Friend 1: So-yung is over the age of you might be.

Friend 2: You can’t say “So-yung-a” because you’re younger than she actually is.

Me: We’re friends though.

Friend 1: No, you’re not friends with So-yung.

Me personally: just What do you realy suggest? I’ve known her for a long time. She is had by me telephone number in my own phone. She is seen by me a great deal. We’re friends and my book says this is certainly an ending that is appropriate a friend.

Friend 2: No, you can’t be friends because she actually is avove the age of you will be.

Me: we don’t determine what you’re saying.

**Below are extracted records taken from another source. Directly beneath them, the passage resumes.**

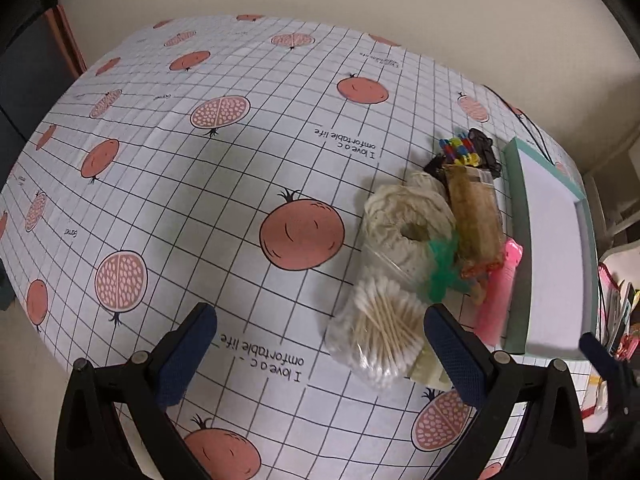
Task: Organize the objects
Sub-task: 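Move both tools toward the pile of items beside the tray, then grasp the bag of cotton swabs with the left tool while the right tool grasps the cream claw clip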
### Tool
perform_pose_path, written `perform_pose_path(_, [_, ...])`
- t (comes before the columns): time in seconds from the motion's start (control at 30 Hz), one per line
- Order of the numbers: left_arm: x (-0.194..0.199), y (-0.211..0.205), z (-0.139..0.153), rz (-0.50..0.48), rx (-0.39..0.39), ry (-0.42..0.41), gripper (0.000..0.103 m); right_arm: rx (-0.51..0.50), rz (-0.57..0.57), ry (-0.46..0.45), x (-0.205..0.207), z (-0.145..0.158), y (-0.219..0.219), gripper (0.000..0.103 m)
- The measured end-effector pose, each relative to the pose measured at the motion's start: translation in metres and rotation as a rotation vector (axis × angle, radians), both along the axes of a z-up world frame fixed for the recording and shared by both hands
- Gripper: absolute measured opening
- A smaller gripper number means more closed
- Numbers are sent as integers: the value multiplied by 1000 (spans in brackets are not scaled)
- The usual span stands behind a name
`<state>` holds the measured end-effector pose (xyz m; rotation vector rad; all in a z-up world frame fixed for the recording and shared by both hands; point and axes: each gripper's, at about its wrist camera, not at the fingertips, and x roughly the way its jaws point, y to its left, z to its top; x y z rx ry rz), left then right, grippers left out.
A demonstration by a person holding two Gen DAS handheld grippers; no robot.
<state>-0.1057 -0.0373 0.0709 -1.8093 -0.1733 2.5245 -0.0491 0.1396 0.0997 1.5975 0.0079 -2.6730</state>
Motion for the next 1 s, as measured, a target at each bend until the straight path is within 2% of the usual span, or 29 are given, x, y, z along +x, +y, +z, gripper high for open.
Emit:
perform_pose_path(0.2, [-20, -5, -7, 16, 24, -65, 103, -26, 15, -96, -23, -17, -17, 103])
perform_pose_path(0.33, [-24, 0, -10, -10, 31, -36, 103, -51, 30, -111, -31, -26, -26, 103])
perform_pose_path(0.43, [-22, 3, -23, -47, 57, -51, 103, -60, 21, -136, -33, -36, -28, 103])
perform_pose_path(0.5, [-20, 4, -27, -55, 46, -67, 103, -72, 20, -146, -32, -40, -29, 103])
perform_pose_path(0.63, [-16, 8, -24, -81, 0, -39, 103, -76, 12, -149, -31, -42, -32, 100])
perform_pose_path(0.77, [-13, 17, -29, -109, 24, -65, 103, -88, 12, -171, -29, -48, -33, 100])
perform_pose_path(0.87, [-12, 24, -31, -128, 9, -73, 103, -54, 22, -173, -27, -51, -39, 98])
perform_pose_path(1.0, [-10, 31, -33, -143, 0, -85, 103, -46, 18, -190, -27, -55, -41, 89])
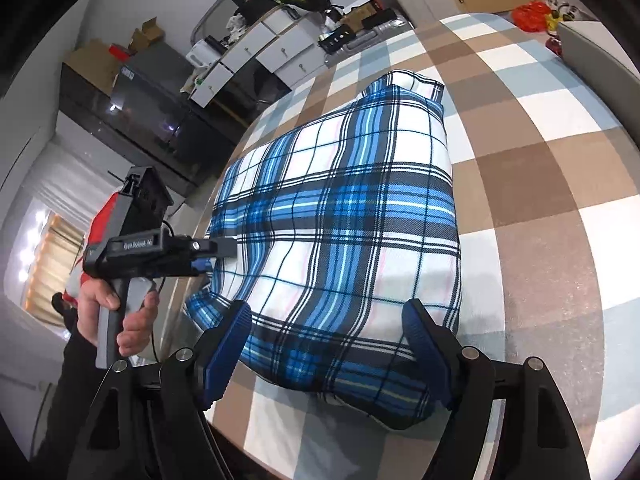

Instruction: Fold large clothes

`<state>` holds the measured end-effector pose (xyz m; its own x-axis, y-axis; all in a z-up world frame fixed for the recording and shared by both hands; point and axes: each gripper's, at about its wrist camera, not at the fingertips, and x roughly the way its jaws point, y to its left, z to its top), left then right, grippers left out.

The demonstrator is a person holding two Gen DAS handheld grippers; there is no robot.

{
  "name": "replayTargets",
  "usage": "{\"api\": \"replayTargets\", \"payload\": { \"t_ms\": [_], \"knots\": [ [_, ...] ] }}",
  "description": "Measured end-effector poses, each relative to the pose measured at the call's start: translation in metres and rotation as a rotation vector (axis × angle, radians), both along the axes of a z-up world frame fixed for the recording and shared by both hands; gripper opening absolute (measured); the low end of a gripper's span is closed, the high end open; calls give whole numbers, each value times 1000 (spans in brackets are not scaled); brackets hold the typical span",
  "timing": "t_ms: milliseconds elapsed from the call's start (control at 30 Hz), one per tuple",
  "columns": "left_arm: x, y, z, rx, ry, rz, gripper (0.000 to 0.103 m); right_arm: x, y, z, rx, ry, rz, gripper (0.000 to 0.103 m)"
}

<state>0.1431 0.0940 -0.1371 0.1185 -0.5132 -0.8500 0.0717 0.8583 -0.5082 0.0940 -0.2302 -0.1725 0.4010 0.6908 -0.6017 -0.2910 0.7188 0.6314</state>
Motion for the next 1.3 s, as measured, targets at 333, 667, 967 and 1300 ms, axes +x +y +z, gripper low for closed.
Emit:
{"api": "replayTargets", "payload": {
  "t_ms": [333,667,967,1300],
  "knots": [
    [-14,31,7,-57,-69,0,43,11,-31,12,-29,-4,-115,85],
    [-4,42,1,-178,-33,-38,44,77,-16,-12,-70,117,-23,93],
    [-11,37,5,-166,-34,-73,40,70,4,16,-138,78,41,30],
    [-22,21,9,-120,-42,-138,39,38,-16,15,116,112,138,44]
  ]
}}
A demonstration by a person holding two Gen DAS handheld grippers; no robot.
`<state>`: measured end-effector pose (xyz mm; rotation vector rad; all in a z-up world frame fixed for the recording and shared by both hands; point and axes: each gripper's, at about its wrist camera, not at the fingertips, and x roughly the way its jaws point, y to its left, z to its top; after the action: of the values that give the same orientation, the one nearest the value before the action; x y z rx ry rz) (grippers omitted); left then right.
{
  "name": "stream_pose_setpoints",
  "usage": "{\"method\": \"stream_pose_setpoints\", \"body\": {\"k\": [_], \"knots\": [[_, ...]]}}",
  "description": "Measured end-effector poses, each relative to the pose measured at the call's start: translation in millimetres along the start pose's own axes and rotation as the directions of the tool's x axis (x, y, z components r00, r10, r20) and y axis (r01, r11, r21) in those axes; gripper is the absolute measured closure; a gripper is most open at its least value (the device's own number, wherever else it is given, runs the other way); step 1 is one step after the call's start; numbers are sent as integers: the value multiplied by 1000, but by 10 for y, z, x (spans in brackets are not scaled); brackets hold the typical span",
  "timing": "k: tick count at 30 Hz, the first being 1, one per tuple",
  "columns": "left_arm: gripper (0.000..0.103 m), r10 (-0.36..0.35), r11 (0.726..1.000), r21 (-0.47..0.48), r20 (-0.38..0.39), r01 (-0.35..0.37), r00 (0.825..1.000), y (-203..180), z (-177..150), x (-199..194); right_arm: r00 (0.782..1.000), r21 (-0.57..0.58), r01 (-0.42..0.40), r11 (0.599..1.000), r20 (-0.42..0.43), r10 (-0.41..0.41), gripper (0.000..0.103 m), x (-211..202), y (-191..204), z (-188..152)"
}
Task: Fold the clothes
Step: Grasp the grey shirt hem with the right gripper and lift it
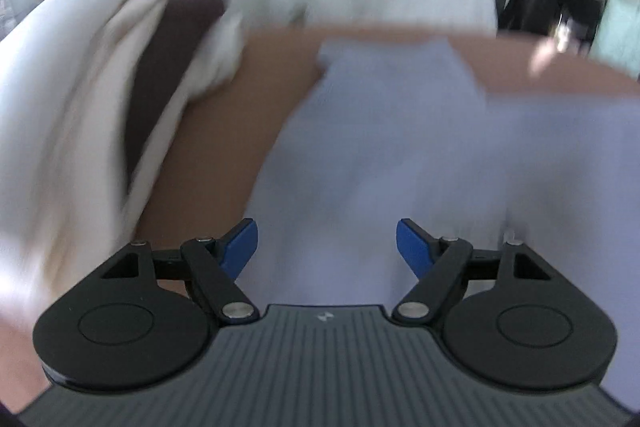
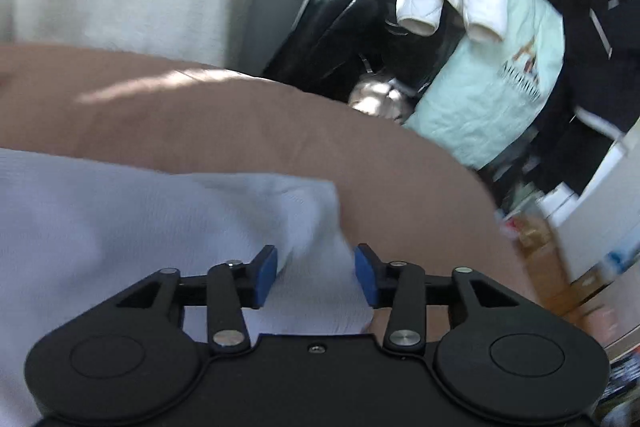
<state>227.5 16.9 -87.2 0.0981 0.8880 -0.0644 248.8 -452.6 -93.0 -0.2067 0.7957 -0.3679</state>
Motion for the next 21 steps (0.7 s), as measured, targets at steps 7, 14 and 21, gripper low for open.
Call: {"method": "stream_pose_setpoints", "body": {"k": [7, 14, 21], "knots": [[24, 99, 985, -128, -115, -114, 988, 371, -1050, -493, 963, 152, -269, 951, 35, 267, 48, -756, -91, -523], [103, 101, 987, -124, -30, -104, 994, 520, -1269, -869, 822, 219, -564, 797, 56, 566, 47, -1548, 84, -1140], [99, -82, 978, -190, 47, 89, 996, 559, -1304, -1409, 570, 86, -818, 568, -1, 821, 47, -2260, 423, -1560]]}}
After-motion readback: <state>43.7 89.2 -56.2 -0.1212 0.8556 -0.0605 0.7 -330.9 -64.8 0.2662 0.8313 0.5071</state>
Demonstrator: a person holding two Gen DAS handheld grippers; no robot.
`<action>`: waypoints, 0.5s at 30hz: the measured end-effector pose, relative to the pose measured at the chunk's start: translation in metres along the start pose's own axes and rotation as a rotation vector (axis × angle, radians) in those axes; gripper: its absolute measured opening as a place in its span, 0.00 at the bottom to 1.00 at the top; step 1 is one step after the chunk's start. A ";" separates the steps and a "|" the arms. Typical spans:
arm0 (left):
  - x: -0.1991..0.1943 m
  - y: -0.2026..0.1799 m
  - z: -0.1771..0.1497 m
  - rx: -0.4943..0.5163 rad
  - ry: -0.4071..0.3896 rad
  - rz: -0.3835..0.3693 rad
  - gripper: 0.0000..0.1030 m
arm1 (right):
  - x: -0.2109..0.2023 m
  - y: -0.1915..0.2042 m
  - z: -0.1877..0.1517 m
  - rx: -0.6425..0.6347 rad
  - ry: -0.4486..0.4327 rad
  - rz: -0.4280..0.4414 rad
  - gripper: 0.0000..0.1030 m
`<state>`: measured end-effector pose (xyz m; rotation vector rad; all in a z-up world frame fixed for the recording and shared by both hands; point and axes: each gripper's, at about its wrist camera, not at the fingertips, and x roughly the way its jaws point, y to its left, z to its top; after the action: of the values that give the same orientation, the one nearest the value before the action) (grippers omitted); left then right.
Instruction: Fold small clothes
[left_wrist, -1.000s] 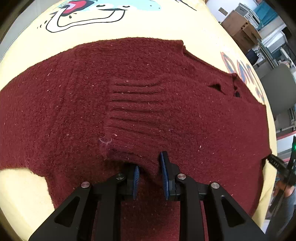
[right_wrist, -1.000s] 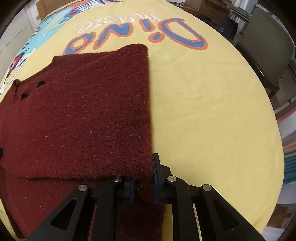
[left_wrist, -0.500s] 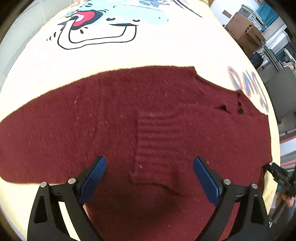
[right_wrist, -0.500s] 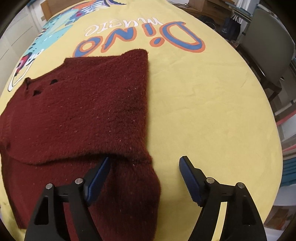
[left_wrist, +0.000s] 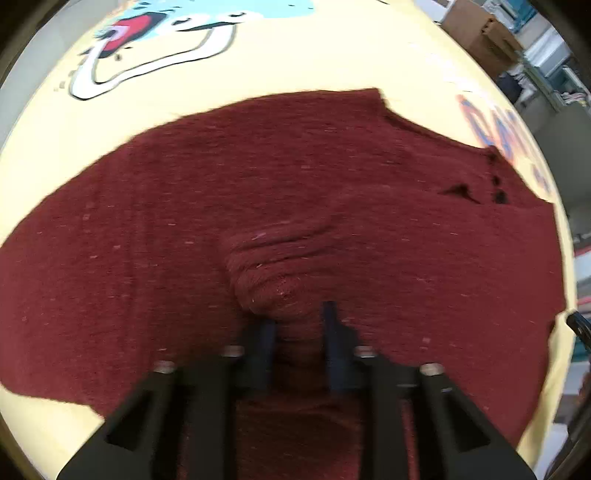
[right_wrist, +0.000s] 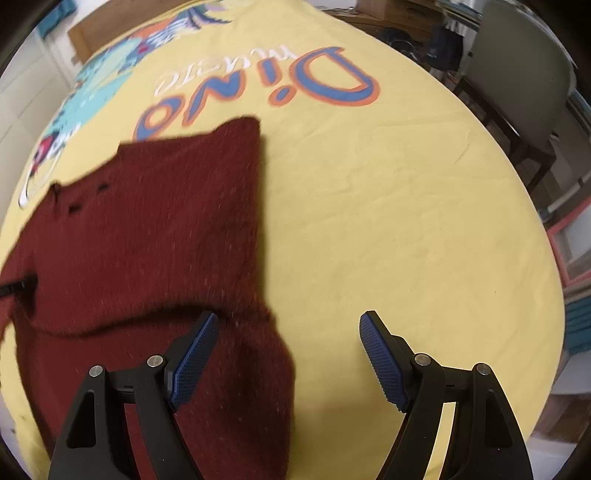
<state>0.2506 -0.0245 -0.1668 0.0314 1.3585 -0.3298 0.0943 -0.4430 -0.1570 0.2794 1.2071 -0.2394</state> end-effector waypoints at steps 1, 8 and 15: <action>0.000 -0.001 0.000 0.001 -0.002 0.000 0.12 | 0.001 0.000 0.005 0.006 -0.004 0.003 0.77; -0.030 -0.014 -0.004 0.053 -0.130 0.022 0.09 | 0.036 -0.010 0.053 0.117 0.027 0.119 0.74; -0.048 -0.003 0.008 0.064 -0.206 0.073 0.09 | 0.067 0.015 0.068 0.094 0.087 0.154 0.38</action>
<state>0.2496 -0.0185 -0.1185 0.0975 1.1401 -0.3058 0.1821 -0.4545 -0.1966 0.4665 1.2558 -0.1509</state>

Buddy 1: you can easily simply be friends with someone that’s the age that is same your self.

Me personally: Well, that doesn’t make any feeling. You may be all my buddies and you are clearly all avove the age of i will be.

Buddy 1: We aren’t your pals.

After that we went along to my room for just a little cry mostly because I became simply told I had no friends as well as due to the fact language these people were using to state their standpoint ended up being very aggressive and I also don’t handle aggressive situations well. Originating from a training standpoint, aggressively attacking a student for making use of a word or a phrase inappropriately hardly ever helps make the student respond in a way that is positive. Usually, the learning pupil can be more timid to utilize the language or attempt to utilize terms later on unless they’re completely clear on their meaning. In addition reminded my “friends” later on that We don’t attack them if they misuse a word, if it is exceptionally rude, We remind myself so it’s not their first language and I also make an effort to assist them to understand just why it may be taken the wrong method. My “friends” nevertheless, are not therefore patient with my language acquisition. I had taken some things and words in the book for granted not realizing they didn’t mean what it appeared they meant though I had excitingly read through my lesson books and went through discussions in my class. Two associated with the more tolerant people in our group arrived in to relax me personally and explain in nicer terms just what everyone had gotten so upset about.